### [To do]
Copy, from the material below, each line where "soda" shows up.

(Input records)

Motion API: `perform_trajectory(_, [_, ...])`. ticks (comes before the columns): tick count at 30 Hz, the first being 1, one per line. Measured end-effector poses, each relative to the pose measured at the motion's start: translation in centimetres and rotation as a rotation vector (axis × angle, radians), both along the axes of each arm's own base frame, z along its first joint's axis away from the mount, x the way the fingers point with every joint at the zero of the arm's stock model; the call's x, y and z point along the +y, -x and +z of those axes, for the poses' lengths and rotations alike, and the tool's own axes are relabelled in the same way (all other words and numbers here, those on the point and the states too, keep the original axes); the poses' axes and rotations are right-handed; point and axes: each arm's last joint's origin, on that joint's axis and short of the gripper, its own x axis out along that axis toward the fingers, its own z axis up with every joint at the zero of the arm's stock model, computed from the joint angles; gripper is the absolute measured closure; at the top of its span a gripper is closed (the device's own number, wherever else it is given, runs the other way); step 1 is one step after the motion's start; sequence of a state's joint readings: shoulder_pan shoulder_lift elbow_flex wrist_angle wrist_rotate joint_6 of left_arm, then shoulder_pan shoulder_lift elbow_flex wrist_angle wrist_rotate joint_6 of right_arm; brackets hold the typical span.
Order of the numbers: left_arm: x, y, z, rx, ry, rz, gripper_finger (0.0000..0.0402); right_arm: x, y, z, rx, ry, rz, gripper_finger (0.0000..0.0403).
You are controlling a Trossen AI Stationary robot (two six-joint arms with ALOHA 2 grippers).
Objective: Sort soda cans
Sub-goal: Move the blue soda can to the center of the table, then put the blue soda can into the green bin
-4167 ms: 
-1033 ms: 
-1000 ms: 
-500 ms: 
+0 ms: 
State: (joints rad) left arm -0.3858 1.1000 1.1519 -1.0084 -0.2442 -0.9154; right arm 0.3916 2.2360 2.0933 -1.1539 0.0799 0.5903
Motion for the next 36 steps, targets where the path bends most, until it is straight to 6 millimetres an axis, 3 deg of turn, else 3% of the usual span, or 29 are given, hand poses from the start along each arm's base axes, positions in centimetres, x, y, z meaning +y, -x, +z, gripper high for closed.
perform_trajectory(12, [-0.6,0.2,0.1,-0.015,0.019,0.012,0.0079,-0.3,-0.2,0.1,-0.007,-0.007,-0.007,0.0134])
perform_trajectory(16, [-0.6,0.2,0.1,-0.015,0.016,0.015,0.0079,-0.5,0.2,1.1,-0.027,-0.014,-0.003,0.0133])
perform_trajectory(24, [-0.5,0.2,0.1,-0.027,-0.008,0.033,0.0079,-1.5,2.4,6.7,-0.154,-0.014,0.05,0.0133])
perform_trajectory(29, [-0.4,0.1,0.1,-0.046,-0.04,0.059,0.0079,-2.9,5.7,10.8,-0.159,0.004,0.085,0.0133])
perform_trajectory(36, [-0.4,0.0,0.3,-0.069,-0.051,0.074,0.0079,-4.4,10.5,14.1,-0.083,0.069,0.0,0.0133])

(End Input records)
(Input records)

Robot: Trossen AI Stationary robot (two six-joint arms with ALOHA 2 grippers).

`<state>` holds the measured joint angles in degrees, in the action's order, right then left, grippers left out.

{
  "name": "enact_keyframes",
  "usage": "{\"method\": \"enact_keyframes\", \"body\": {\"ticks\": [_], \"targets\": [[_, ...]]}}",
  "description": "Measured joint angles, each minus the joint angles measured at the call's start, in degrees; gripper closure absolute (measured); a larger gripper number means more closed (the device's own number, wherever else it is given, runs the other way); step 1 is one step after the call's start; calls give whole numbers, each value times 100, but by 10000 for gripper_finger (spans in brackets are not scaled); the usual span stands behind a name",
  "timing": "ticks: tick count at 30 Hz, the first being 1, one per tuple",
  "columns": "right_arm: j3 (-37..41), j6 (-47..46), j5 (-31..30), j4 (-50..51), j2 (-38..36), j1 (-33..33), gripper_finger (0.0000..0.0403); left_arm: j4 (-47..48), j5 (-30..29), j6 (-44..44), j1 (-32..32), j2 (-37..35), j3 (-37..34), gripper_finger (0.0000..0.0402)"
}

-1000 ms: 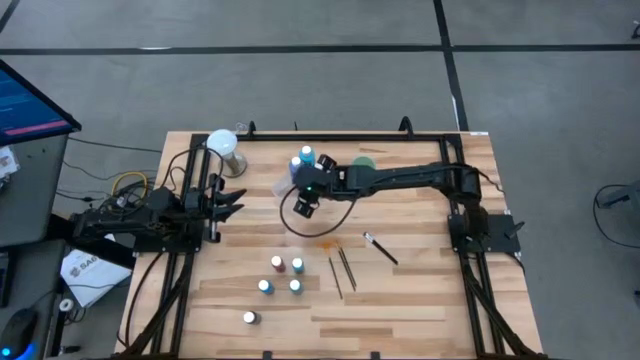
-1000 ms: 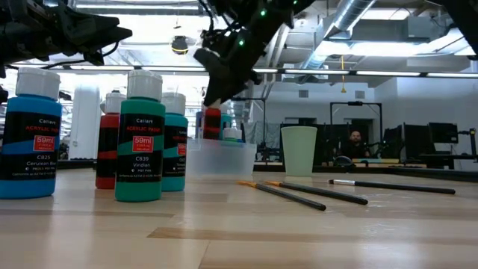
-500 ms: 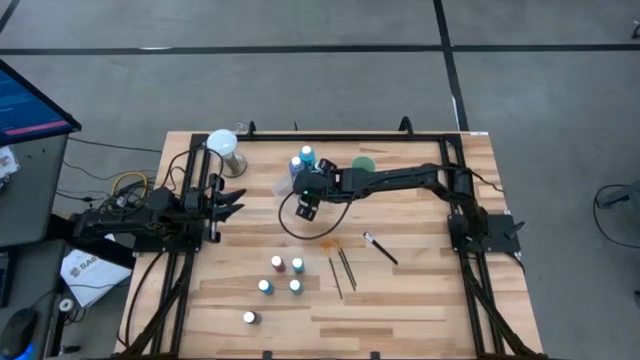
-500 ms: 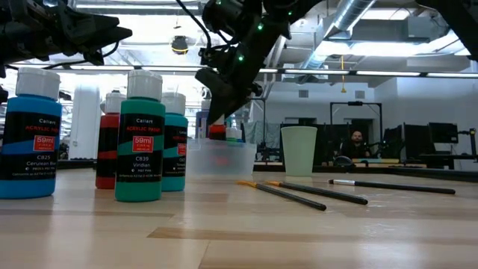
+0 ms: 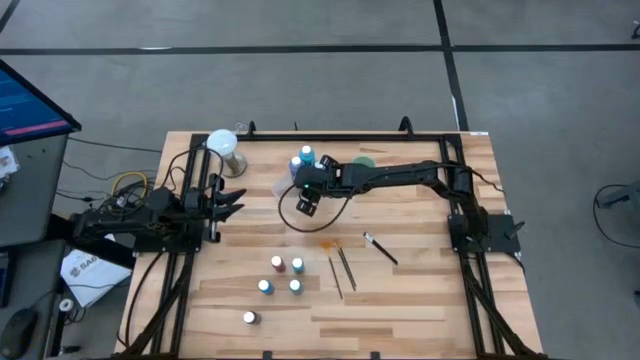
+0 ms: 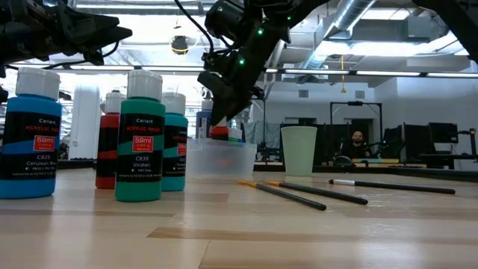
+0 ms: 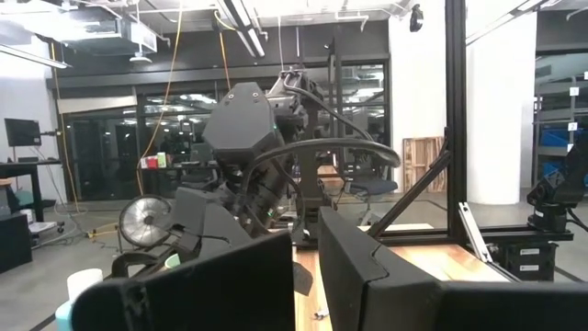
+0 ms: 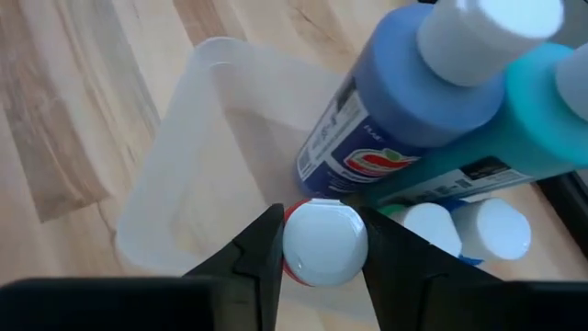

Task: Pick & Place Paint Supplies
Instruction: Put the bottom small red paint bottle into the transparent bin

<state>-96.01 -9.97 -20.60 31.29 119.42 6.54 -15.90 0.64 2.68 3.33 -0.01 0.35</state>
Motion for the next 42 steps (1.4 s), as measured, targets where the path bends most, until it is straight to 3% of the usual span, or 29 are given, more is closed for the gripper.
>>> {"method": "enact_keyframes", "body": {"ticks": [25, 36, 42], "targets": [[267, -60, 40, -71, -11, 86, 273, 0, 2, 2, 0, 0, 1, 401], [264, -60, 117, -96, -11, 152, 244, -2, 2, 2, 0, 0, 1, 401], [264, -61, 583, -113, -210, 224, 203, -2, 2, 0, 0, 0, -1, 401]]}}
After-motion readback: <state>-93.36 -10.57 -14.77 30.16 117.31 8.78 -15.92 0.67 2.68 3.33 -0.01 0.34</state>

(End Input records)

### [Solved problem]
Objective: Sort soda cans
Sub-goal: Move the blue soda can to the center of the table, then put the blue soda can into the green bin

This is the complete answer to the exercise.